▶ [WORK TO COMPLETE]: Each line of the data that mentions the string "floral" needs to be identified and copied.

Records from a data collection:
···

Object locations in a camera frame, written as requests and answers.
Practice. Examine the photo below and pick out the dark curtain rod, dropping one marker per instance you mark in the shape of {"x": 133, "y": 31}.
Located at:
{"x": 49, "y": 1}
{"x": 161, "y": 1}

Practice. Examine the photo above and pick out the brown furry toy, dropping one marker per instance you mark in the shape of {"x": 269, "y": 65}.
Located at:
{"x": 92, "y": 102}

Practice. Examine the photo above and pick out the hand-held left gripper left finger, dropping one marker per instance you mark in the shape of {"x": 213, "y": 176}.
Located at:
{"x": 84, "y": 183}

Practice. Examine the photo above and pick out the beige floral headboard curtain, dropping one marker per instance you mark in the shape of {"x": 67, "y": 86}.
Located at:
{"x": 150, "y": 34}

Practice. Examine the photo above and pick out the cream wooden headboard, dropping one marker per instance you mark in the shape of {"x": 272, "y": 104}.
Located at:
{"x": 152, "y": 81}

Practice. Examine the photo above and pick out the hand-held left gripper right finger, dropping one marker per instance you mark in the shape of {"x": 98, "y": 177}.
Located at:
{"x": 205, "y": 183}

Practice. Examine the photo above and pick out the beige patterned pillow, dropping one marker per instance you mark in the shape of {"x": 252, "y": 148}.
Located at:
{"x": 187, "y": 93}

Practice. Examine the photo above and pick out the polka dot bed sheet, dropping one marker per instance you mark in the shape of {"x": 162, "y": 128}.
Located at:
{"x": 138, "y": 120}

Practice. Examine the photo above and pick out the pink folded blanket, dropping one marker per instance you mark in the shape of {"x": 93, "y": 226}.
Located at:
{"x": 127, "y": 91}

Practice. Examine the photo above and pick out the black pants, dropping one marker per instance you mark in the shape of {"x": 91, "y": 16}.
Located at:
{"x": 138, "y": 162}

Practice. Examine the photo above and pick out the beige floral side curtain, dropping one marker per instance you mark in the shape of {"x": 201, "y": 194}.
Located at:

···

▶ [SOLUTION TO THE EXERCISE]:
Practice. Examine the photo above and pick out the beige floral headboard curtain, dropping one marker per instance you mark in the shape of {"x": 67, "y": 86}.
Practice. Examine the photo above and pick out the beige floral side curtain, dropping one marker per instance you mark in the shape of {"x": 201, "y": 194}.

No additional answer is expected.